- _EXERCISE INSTRUCTIONS_
Pictures aside, the data must be reproduced exactly.

- _SOURCE DATA_
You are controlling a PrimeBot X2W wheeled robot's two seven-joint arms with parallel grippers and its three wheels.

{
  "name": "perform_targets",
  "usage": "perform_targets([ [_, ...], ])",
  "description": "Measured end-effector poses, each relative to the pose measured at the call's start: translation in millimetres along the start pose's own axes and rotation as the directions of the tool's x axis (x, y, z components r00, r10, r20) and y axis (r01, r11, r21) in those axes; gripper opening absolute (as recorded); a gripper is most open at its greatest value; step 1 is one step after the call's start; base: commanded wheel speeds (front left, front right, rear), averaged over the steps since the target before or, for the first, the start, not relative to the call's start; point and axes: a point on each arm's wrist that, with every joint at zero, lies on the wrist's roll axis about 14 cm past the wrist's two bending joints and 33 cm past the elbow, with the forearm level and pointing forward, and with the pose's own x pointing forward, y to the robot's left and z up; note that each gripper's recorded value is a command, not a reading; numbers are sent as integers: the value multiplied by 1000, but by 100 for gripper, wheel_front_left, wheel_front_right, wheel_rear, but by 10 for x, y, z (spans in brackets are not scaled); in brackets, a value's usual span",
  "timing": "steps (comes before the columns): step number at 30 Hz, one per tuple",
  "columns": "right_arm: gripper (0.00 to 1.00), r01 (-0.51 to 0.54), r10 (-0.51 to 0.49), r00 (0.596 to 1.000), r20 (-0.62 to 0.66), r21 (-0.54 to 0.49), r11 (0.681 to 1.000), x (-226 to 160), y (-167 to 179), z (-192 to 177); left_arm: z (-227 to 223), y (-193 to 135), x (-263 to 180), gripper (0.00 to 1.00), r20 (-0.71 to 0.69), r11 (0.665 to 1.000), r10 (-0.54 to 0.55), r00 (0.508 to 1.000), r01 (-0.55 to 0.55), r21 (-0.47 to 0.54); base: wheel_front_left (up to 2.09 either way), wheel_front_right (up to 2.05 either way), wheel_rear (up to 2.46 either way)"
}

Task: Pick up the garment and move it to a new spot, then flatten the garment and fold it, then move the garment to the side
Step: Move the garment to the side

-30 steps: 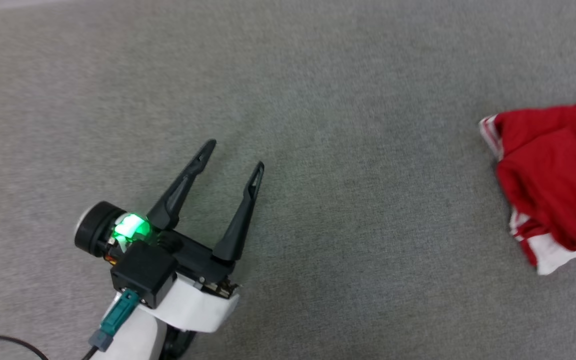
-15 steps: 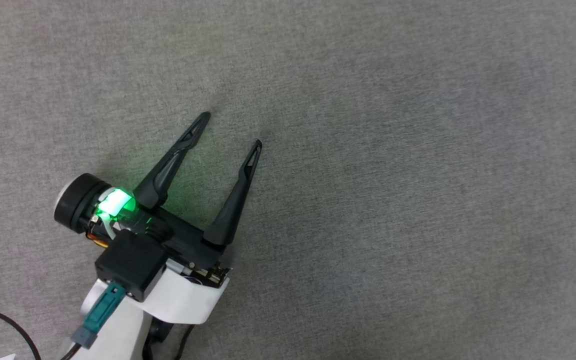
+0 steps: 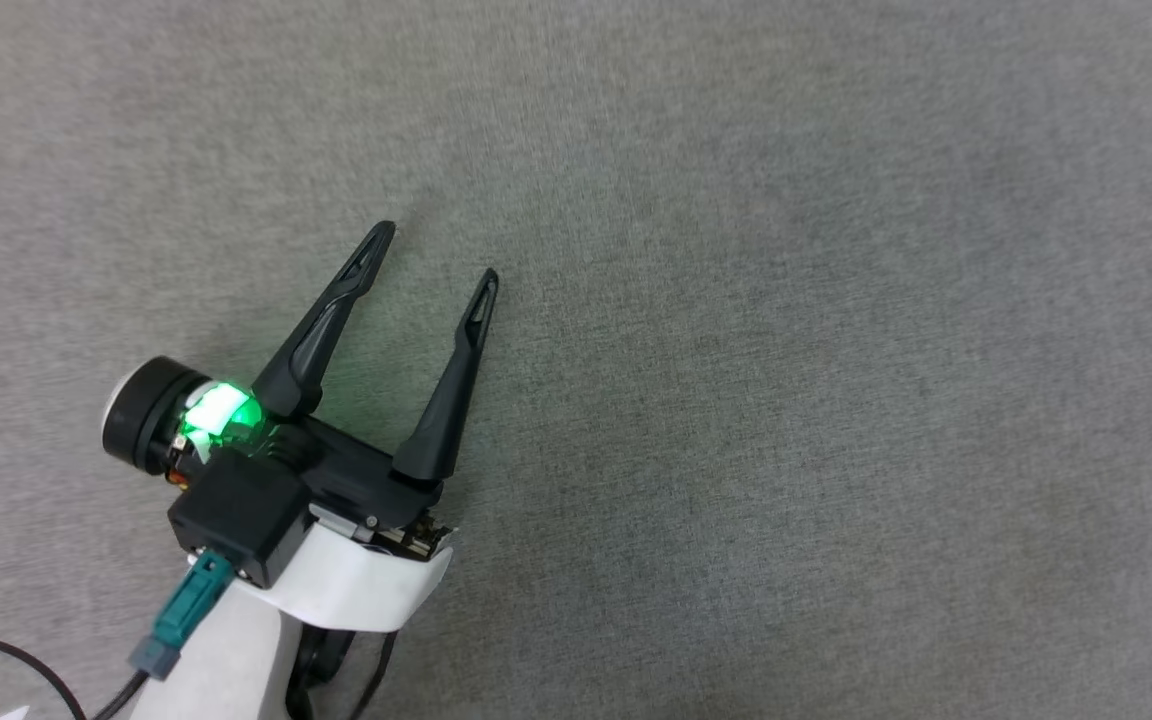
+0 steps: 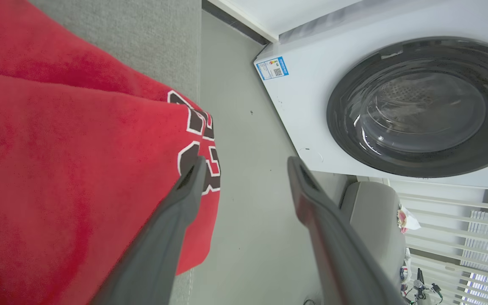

- _YOUR SOLUTION_
You are controlling a PrimeBot X2W wheeled robot's two seven-joint arms with parallel grippers and its three wheels.

{
  "name": "perform_targets",
  "usage": "perform_targets([ [_, ...], ])",
  "description": "Measured end-effector poses, each relative to the pose measured at the call's start: translation in millimetres along the start pose's own axes and rotation as the directions of the tool's x axis (x, y, z components r00, r10, r20) and y axis (r01, r11, r21) in those axes; gripper opening absolute (as recorded); a gripper is most open at its greatest value; step 1 is one step after the call's start; base: commanded wheel speeds (front left, front right, rear), averaged over the steps since the target before or, for the first, the start, not relative to the call's start; point and axes: a point on each arm's wrist that, with every joint at zero, lies on the wrist's roll axis about 14 cm past the wrist's two bending joints and 33 cm past the elbow, with the forearm level and pointing forward, and with the pose's own x pointing forward, y to the robot's left and z up; note that each gripper's recorded value is a command, not a reading; numbers are sent as integers: the value multiplied by 1000, but by 100 for gripper, wheel_front_left, wheel_front_right, wheel_rear, but by 10 for x, y, z (spans in brackets are not scaled); in brackets, a value's usual span",
  "timing": "steps (comes before the columns): step number at 30 Hz, one per tuple",
  "columns": "right_arm: gripper (0.00 to 1.00), r01 (-0.51 to 0.54), r10 (-0.51 to 0.49), r00 (0.596 to 1.000), r20 (-0.62 to 0.66), r21 (-0.54 to 0.49), r11 (0.681 to 1.000), x (-226 to 160), y (-167 to 179), z (-192 to 177); left_arm: z (-227 to 223), y (-193 to 135), x (-263 to 180), gripper (0.00 to 1.00), r20 (-0.71 to 0.69), r11 (0.665 to 1.000), r10 (-0.54 to 0.55), r00 (0.508 to 1.000), r01 (-0.55 to 0.55), r21 (-0.47 to 0.54); base: wheel_front_left (up to 2.09 either way), wheel_front_right (up to 2.05 either way), wheel_rear (up to 2.46 either way)"
}

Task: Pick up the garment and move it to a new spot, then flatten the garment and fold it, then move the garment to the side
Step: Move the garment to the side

-30 steps: 
-15 steps: 
+0 steps: 
+0 steps: 

The exercise requires nothing further.